▶

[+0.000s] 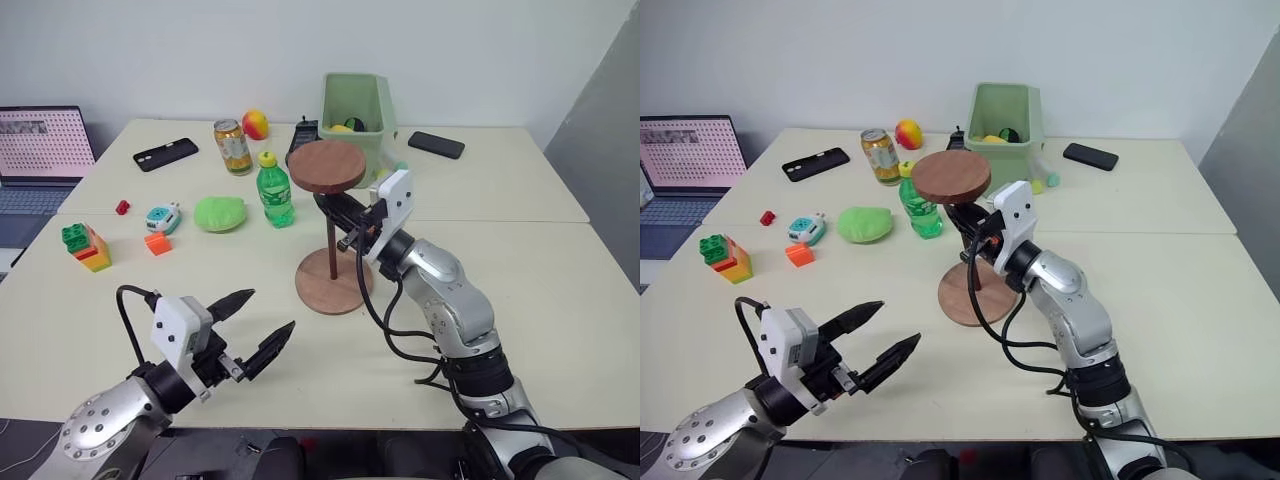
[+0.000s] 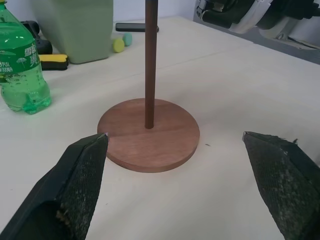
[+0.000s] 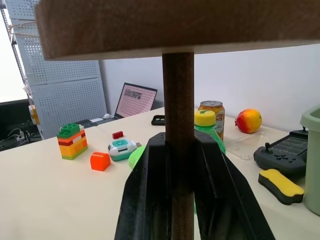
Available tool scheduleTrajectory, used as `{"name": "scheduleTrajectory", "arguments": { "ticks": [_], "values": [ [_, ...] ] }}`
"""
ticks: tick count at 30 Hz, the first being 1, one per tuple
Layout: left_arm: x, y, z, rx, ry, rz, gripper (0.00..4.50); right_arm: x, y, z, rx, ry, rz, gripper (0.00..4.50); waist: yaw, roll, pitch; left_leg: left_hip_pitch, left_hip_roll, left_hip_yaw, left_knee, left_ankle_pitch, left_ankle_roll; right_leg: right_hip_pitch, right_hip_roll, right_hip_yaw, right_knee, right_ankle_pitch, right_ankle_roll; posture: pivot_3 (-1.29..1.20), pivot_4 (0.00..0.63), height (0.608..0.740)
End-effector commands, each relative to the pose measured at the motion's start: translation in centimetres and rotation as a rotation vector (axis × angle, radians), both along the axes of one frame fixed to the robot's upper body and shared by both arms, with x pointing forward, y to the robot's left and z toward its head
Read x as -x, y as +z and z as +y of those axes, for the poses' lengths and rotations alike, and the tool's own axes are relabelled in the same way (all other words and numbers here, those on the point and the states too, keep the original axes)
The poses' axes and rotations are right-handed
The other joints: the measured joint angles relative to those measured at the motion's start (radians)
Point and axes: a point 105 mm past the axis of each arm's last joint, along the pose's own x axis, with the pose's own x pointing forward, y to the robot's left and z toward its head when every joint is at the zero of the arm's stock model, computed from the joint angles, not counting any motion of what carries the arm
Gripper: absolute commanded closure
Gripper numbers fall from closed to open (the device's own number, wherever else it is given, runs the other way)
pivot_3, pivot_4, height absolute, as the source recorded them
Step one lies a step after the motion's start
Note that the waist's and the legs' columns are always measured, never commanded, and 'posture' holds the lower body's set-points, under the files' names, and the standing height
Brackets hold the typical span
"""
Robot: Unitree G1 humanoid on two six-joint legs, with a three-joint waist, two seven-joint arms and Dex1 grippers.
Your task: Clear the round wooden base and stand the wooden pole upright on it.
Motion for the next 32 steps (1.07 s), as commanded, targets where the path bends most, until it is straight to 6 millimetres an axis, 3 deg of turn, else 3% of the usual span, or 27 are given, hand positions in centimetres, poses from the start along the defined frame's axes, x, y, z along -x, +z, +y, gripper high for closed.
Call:
{"name": "scheduleTrajectory", "arguments": {
  "ticks": [1,2,4,7,10,15,20,25,29,32],
  "values": [
    [0.1,0.8,-0.4,-0.005,-0.011,-0.044,0.00,-0.5,-6.6,0.2,0.146,0.002,0.245,4.26,0.000,0.000,0.000,0.000,0.000,0.000,0.000,0.000,0.000,0.000,0.000,0.000,0.000,0.000,0.000,0.00,0.150,0.740],
    [0.0,0.8,-0.3,-0.007,-0.010,-0.044,0.00,-0.6,-6.5,0.2,0.144,0.003,0.243,4.26,0.000,0.000,0.000,0.000,0.000,0.000,0.000,0.000,0.000,0.000,0.000,0.000,0.000,0.000,0.000,0.00,0.150,0.740],
    [-0.2,0.9,-0.1,-0.017,-0.010,-0.054,0.00,-0.4,-5.9,0.3,0.126,0.019,0.231,3.56,0.000,0.000,0.000,0.000,0.000,0.000,0.000,0.000,0.000,0.000,0.000,0.000,0.000,-0.001,-0.001,0.00,0.150,0.740],
    [-0.4,1.0,0.0,-0.021,-0.015,-0.061,0.00,-0.2,-5.3,0.2,0.123,0.033,0.217,2.88,0.003,-0.005,0.007,-0.001,0.000,-0.001,0.000,0.000,0.000,0.000,0.000,-0.001,-0.001,-0.001,-0.002,0.00,0.150,0.740],
    [-0.7,1.2,0.3,-0.032,-0.027,-0.071,0.00,0.3,-4.7,0.0,0.133,0.068,0.211,2.26,0.002,0.004,0.014,-0.019,0.000,0.000,0.001,0.001,-0.002,-0.017,-0.002,0.001,0.001,0.001,0.002,0.00,0.150,0.740],
    [-1.2,1.5,0.7,-0.056,-0.075,-0.075,0.00,1.8,-4.8,-1.1,0.208,0.147,0.250,1.19,0.003,0.004,0.014,-0.029,0.001,-0.003,0.001,0.002,-0.002,-0.023,-0.004,-0.004,-0.005,0.002,0.003,0.00,0.150,0.740],
    [-2.4,3.0,3.0,-0.135,-0.220,0.045,0.00,3.1,-4.2,-5.6,0.375,0.198,0.313,0.14,0.010,0.005,0.017,-0.032,-0.001,-0.006,0.002,0.001,-0.002,-0.023,-0.006,-0.007,-0.007,0.002,0.003,0.00,0.150,0.740],
    [-4.4,5.2,7.0,-0.290,-0.288,0.246,0.00,3.8,-2.6,-10.9,0.554,0.209,0.349,0.06,0.007,0.005,0.028,-0.032,-0.004,-0.004,0.002,0.002,-0.002,-0.023,-0.002,-0.009,-0.006,0.002,0.003,0.00,0.150,0.740],
    [-6.6,6.1,9.2,-0.393,-0.265,0.246,0.00,4.2,-0.9,-12.7,0.610,0.236,0.358,0.06,-0.006,0.006,0.032,-0.031,-0.004,0.000,0.001,0.001,0.000,-0.024,0.002,-0.008,-0.007,0.002,0.003,0.00,0.150,0.740],
    [-7.9,6.3,9.5,-0.440,-0.275,0.201,0.00,3.9,-0.1,-13.5,0.606,0.206,0.361,0.06,-0.013,0.005,0.033,-0.034,0.000,0.003,0.001,-0.001,0.002,-0.028,0.004,-0.007,-0.008,0.002,0.003,0.00,0.150,0.740]
  ]
}}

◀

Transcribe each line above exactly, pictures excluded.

[+0.000s] 
[+0.000s] 
[+0.000s] 
Available tool scheduleTrajectory, used as `{"name": "scheduleTrajectory", "arguments": { "ticks": [_], "values": [ [_, ...] ] }}`
"""
ticks: tick count at 30 Hz, the first being 1, one per tuple
Layout: left_arm: x, y, z, rx, ry, rz, gripper (0.00..4.50); right_arm: x, y, z, rx, ry, rz, gripper (0.00..4.50); waist: yaw, roll, pitch; left_leg: left_hip_pitch, left_hip_roll, left_hip_yaw, left_knee, left_ankle_pitch, left_ankle_roll; right_leg: right_hip_pitch, right_hip_roll, right_hip_yaw, right_knee, right_ankle_pitch, right_ankle_roll; posture: pivot_3 (-1.29..1.20), pivot_4 (0.00..0.63), height (0.608..0.740)
End-effector commands, each relative to the pose measured at the motion's start: translation in centimetres and rotation as a rotation vector (axis × angle, radians), both along the axes of one frame fixed to the robot's upper body and shared by both arms, with x pointing forward, y to the robot's left and z toward its head
Read x as -x, y as +z and z as +y of those axes, for the poses' lengths and rotations alike, and the tool's own axes are relabelled in the same way (all other words and numbers here, those on the point and the states too, keep the original axes)
The poses' axes and rotations are right-handed
The other joints: the measured joint angles relative to those measured at the motion's start (radians)
Point and axes: a point 105 mm past the axis of each arm's last joint, along the pose's own x axis, with the pose's own x pointing forward, y to the robot's left and z toward its head when every joint is at the zero of the arm's stock model, computed from the joint angles, not counting any motion of what carries the arm
Gripper: absolute commanded closure
Gripper numbers fall from closed to open (the device's own number, wherever else it is given, runs the other way)
pivot_3, pivot_4, height absolute, as the source recorded them
Step one lies a step after the motion's start
Note that the waist's and the legs' columns are always measured, never commanded, and 'posture' holds the lower body's set-points, under the files' names, and the standing height
Brackets hold the typical span
"""
Robot: Unitree G1 humanoid on two six-joint legs, with a three-joint waist, two seven-joint arms and Dex1 grippers.
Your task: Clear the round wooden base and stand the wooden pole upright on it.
Motion for the next 32 steps (1.07 s), as commanded, targets where the path bends most, until it is straight to 6 millimetres an axis, 3 deg of turn, else 3% of the usual span, or 27 are given, hand positions in centimetres, poses from the start along the defined frame's axes, x, y, z along -x, +z, +y, gripper high for closed.
Call:
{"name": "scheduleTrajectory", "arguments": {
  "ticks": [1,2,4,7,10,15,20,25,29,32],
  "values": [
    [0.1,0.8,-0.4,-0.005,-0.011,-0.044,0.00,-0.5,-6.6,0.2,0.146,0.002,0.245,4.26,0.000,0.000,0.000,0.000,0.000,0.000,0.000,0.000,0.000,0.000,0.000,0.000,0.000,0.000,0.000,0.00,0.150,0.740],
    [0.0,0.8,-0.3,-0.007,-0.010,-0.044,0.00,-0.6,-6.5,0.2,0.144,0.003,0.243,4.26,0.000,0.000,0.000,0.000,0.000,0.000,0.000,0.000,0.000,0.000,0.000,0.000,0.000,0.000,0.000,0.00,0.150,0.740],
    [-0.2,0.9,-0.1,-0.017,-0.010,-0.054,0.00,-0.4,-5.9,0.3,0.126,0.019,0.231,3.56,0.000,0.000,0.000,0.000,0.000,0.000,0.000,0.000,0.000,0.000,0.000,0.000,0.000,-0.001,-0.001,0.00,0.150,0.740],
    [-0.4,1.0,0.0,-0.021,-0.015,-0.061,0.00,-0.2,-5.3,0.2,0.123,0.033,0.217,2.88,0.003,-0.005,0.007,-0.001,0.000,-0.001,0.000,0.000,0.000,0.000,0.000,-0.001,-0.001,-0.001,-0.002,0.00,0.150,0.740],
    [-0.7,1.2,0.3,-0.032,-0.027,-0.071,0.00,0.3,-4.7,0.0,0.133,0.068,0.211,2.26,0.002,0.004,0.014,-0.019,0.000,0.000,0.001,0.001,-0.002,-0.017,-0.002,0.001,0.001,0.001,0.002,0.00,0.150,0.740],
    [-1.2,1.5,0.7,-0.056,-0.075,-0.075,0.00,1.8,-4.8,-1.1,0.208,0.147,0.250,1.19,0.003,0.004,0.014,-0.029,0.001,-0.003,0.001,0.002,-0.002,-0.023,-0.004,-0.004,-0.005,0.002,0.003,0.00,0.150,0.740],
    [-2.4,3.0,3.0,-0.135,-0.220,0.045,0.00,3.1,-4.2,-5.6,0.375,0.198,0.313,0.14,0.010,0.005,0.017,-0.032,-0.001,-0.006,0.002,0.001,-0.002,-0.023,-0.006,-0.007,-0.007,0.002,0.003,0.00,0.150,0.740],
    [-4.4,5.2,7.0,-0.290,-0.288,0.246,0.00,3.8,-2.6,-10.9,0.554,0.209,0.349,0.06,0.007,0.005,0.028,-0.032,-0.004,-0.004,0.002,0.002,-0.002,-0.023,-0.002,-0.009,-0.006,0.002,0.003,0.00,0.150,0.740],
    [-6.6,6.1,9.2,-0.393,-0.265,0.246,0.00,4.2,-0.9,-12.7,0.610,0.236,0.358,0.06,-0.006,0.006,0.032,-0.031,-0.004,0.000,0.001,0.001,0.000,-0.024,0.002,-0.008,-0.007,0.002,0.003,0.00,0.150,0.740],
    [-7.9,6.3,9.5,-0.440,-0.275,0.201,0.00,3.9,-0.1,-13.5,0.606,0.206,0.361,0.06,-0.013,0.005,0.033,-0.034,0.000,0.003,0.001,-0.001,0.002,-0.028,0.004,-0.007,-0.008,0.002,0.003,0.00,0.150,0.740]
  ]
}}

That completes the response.